# Enhancing Airline Service Through Automated Sentiment Analysis of Customer Reviews



**Motivation**

Developed a a series of data preprocessing tasks, utilizing datasets from [Airlines Review Dataset](https://www.kaggle.com/datasets/juhibhojani/airline-reviews). Performed sentiment analysis and evaluated performance metrics using multiple models.

### Airline Customer Review Dataset Information

The [Airline Customer Review Dataset](https://www.kaggle.com/datasets/juhibhojani/airline-reviews) contains customer review data for airline flights.

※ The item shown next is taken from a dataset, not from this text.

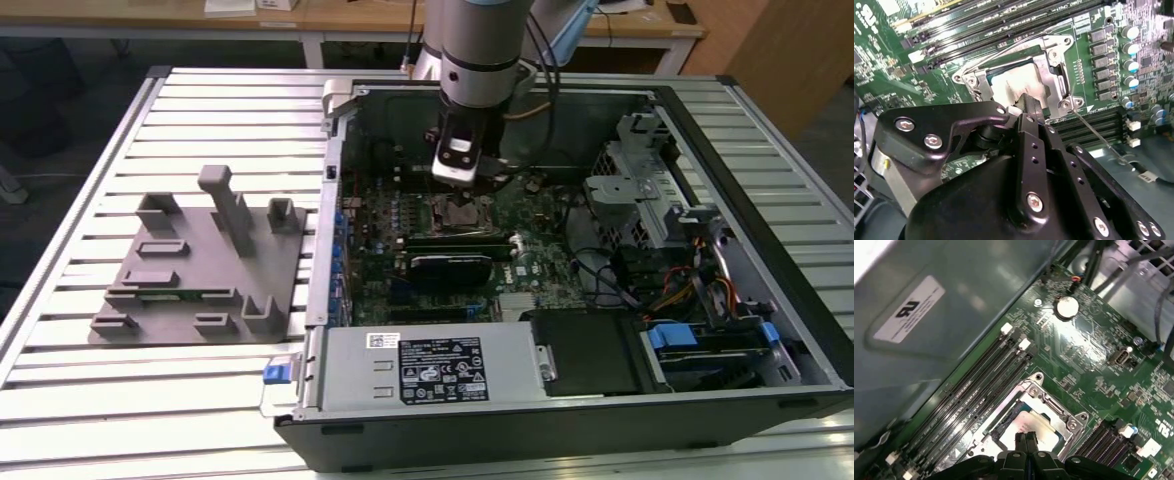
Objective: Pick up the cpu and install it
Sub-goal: 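Close the cpu cover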
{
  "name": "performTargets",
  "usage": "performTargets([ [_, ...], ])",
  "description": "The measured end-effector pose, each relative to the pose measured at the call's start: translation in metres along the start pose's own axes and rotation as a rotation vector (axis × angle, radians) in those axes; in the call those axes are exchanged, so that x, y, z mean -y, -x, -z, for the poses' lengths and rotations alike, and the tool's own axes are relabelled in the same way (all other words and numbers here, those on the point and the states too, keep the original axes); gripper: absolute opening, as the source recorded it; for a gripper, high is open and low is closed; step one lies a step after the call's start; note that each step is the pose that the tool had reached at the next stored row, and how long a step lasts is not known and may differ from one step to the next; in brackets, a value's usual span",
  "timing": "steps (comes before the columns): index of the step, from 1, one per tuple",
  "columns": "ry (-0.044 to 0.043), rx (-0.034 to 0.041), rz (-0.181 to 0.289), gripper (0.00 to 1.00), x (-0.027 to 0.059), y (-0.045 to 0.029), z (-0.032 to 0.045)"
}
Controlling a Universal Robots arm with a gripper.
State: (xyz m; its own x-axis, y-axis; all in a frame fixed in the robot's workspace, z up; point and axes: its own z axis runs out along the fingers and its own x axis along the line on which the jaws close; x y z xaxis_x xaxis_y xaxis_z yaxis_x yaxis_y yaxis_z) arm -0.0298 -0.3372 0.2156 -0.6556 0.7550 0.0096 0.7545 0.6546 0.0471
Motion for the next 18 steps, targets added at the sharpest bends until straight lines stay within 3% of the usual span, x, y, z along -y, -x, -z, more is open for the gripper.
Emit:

- **Airline Name**: Name of Airline.
- **Overall_Rating:** Rating given by the user.
- **Review_Title:** Title of review.
- **Review Date:** The date when review was entered (e.g., 1st January 2019).
- **Verified:** Whether the reviewer is verified or not.
- **Review:** Detailed review given by the user.
- **Aircraft:** Type of aircraft.
- **Type Of Traveller:** The type of traveller (e.g., Solo Leisure).
- **Seat Type:** Categorical seat class type (e.g., Economy Class).
- **Route:** Flight source and destination.
- **Date Flown:** Month and year of flight (e.g., September 2019).
- **Seat Comfort:** Rating out of 5.
- **Cabin Staff Service:** Rating out of 5.
- **Food & Beverages:** Rating out of 5.
- **Ground Service:** Rating out of 5.
- **Inflight Entertainment:** Rating out of 5.
- **Wifi & Connectivity:** Rating out of 5.
- **Value For Money:** Rating out of 5.
- **Recommended:** Whether the flight is recommended or not.

## Import Libraries

Uncomment the line below to install the dependencies required for this notebook.

In [None]:
# !pip3 install -r requirements.txt

In [2]:
import pandas as pd
import numpy as np
from scipy.stats import zscore

# Plot
import matplotlib.pyplot as plt
import seaborn as sns

# Text Preprocessing and NLP
from nltk.corpus import stopwords
from nltk.tokenize import word_tokenize
from nltk import pos_tag
from nltk.stem import WordNetLemmatizer
import nltk
import re
import spacy
from wordcloud import WordCloud


## Data Preparation (Loading CSV)

Load the Airline Review `csv` file into a pandas DataFrame `data_raw`.

In [103]:
data_raw = pd.read_csv('data.csv')

In [None]:
data_raw.info()
print("Dataframe Shape: ", data_raw.shape)

In [None]:
data_raw.head()

## Feature Selection
Here we select the relevant features for sentiment analysis
- 'Airline Name', 'Overall_Rating', 'Review_Title', 'Review Date', 
    'Recommended', 'Review', 'Type Of Traveller', 'Seat Type'
- Create a new DataFrame (`data`) by selecting the specifc columns mentioned above from the original DataFrame `data_raw`.

### Remove Duplicate Rows
- Drop duplicate rows from the dataframe (`data`).

In [None]:
# Selecting the relevant features for sentiment analysis 
data = data_raw[[
    'Airline Name', 'Overall_Rating', 'Review_Title', 'Review Date',
    'Review', 'Type Of Traveller', 'Seat Type', 'Recommended'
]]
print(type(data))
print(data.head())

# Shape before dropping duplicates
print("The old shape is: ", data.shape)

data = data.drop_duplicates()

# Display the new dataframe shape
print("The new shape is: ", data.shape)

## Remove Outliers

#### Review 

The `Review` column of `data`, which is of string type, may contain values with unusually long lengths, indicating the presence of outliers. We will identify the outliers using [Z-score method].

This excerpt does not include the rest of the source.